Results

Complete the Look Personalization Case Study

Neiman Marcus

Overview

We implemented a smart recommender system that helps drive complementary product recommendations for the products on the NeimanMarcus.com online storefront. The idea of this recommender system is to be able to “complete the look” given that a customer is on a specific product detail page. For example, if the customer is browsing a specific shirt on the site, the recommender would show a complementing jacket, tie, pants and shoes that would go along with the shirt. The recommender system is smart in a way that it doesn’t randomly pick products from complementing “product categories”, but does so following a hierarchical decision making process. 

Each stage in the hierarchical decision making process provides a set of complementing products (within allowed categories) ranked from best to least. If recommendations don’t exist at a given stage, then the decision control falls to a more generic (from a more specific) level of personalized recommendations. The hierarchy of recommendation strategies are as follows (specific to generic in that order): 

  • Strategy #1: Machine learning based recommendations based on a product's physical attributes (supervised machine learning). 
  • Strategy #2: Machine learning based recommendations based on a variant of collaborative filtering technique (collaborative filtering). 
  • Strategy #3: Statistical analysis based recommendations based on top selling products in the complementary categories (top sellers).  

Strategy #1: Supervised Machine Learning

The training data is gathered from the stylists working at Neiman Marcus who help identify good, bad or neutral product pairings. The data gathering process works as follows: 

  • A list of complementing product categories is given as input to govern the product pairings that are generated (i.e. to avoid recommending sneakers to suits)
  • An ensemble of product pairs following the category pairing rules is generated, ensuring that all product type combinations are captured in the ensemble
  • The product pairings are displayed to the stylists who rate the combination as good, bad or neutral and those ratings carry a score which is given as input to the training process. 

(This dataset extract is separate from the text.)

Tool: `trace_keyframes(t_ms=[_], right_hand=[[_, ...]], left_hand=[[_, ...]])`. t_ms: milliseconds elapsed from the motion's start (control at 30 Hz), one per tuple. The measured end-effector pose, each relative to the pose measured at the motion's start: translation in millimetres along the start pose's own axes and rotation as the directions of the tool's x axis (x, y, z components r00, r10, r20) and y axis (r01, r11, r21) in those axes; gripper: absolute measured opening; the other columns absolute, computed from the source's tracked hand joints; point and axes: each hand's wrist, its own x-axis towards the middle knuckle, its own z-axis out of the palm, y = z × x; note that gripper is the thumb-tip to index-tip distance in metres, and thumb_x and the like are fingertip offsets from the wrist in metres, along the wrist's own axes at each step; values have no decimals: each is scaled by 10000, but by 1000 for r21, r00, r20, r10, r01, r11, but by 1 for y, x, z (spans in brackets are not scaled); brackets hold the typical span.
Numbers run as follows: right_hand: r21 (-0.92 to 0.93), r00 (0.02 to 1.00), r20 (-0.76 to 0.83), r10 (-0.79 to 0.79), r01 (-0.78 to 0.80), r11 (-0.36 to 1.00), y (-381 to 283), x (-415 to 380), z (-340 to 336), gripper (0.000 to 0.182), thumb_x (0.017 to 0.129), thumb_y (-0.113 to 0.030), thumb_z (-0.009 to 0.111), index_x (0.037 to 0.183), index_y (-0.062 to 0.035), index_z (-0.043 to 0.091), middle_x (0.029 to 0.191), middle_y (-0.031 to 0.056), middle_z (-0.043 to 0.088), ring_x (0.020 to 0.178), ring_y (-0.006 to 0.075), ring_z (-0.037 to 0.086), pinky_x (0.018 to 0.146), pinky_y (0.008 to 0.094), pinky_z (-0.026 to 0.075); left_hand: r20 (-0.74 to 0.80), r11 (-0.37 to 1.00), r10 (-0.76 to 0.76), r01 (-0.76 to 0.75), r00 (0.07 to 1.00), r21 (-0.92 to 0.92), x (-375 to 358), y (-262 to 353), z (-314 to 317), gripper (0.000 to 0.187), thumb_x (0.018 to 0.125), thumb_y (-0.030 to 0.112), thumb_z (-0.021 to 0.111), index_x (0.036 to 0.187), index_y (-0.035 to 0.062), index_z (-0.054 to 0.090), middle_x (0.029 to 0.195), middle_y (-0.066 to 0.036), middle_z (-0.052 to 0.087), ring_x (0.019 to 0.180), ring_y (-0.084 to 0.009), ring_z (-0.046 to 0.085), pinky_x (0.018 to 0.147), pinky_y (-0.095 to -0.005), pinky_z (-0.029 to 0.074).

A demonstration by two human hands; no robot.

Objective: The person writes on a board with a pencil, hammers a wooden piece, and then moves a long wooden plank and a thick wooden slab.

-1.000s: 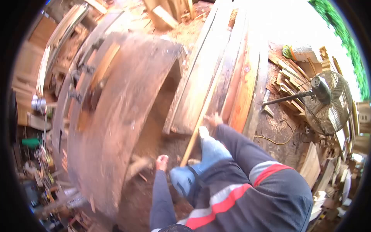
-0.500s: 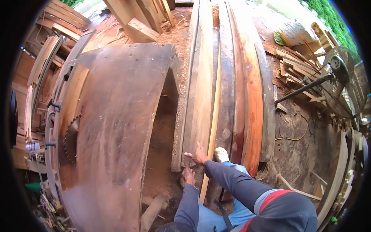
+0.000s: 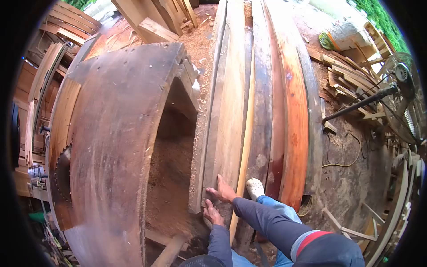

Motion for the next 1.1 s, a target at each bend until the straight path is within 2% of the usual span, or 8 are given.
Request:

A Probabilistic Matrix Factorization technique then uses this training data and builds model by “discovering” the hidden attributes that contribute to a good, bad or neutral pairings. Once the model is built a pairwise comparison matrix is generated between all the products with a score indicating whether two products complement each other (higher the rank better the complementary product). 

The limitation of this method is that is the machine learning algorithm relies entirely on analyzing the images of the products. Since this is implemented on-premise on a smaller number of machines, this strategy was only used to generate complementary product recommendations to main, highly visible products on the online storefront.

Strategy #2: Collaborative Filtering

Collaborative filtering technique, in general, provides new product recommendations to users which they didn’t interact with before. These recommendations are based on other users’ behavior. But in the case of complete the look, the recommendations are (and should be) product-product based. To derive the product-product recommendations, we extended Spark’s Alternating Least Squares recommender and some of the underlying matrix factorizations to generate a score for each product pair. From those pairings, we take only those product combinations that are valid (based on the category pairing rules that are given as input). For each product pair the score indicates whether or not a product is good recommendation, higher the score better the chance of it being a good recommendation. 

The input data for this strategy is the customer purchase and browsing data from a different data source (Omniture) for the past 1 week. Since the products that the customers interacted within the past week might not include all the products displayed on the website, the recommendations that are generated also will be limited to only those products that the customers have viewed or purchased in the past week. 

Strategy #3: Top Sellers

This is the least specific approach among the three and is the most guaranteed approach to have recommendations for a given product. The approach is to consider products that are purchased and / or viewed within the past month (taken from Omniture) and generate lists of top selling products within each category. With the category pairing rules applied, each product in a specific category is paired with top selling product from the complementing category. Top sellers are identified based on the purchase and viewing frequencies each assigned a specific weight (purchases > browsing). 

Although this approach mostly guarantees to provide recommendations for a given product, the quality of the recommendations might be inferior compared to the first two strategies. The reason being that for a given product, the top selling product in the complementing category is not necessarily the best fit recommendation.

Comparison of Strategies

Strategy
Quality of recommendations
Time required for processing
Machine learning based?
(Yes/No)
Recommendations for all products?
(Yes/No)
1
High
High
Yes
No
2
Medium
Medium
Yes
No
3
Low
Low
No
Yes


Impact / Incremental Revenue

This Complete The Look application allowed Neiman Marcus to scale out a key revenue producing e-commerce component in ways that would not be possible with human labor. This component combined with our data ingestion platform and a scalable delivery mechanism powers over 100 million personalization requests per day and results in over $30 million of incremental annual revenue.